Work to complete –
Because only the count matters, report how many lines in the material hold the string "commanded" and nothing more.
○ ○ ○ ○ ○ ○ ○
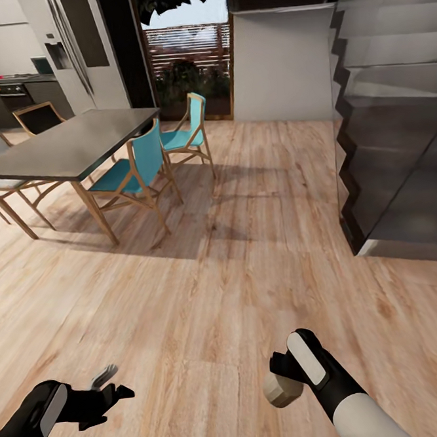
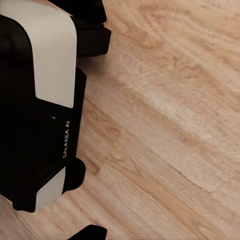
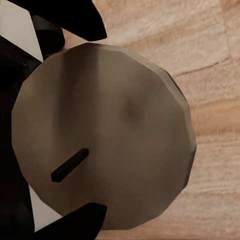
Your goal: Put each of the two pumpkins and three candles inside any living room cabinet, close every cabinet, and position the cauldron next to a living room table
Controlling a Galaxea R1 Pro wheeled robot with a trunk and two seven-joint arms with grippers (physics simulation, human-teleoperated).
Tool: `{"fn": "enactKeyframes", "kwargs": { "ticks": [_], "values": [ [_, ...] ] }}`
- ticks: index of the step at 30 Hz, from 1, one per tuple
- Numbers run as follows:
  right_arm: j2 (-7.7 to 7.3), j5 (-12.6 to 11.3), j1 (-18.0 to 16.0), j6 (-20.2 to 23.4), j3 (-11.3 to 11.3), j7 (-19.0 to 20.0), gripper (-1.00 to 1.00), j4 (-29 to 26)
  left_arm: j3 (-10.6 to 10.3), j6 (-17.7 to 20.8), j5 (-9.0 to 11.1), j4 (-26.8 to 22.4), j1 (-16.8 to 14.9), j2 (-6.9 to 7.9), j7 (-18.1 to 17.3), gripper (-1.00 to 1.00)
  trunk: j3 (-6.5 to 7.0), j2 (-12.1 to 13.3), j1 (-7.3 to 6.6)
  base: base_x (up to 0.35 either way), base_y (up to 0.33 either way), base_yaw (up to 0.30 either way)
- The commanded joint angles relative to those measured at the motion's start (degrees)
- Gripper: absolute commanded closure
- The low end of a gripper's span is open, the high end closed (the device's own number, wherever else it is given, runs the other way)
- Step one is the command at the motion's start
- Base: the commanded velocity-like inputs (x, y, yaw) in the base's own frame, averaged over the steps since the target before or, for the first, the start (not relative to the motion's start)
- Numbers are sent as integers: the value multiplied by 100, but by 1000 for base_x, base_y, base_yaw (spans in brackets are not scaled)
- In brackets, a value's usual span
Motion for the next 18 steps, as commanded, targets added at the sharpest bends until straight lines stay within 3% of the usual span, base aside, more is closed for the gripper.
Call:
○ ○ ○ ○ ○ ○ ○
Output for this exercise –
4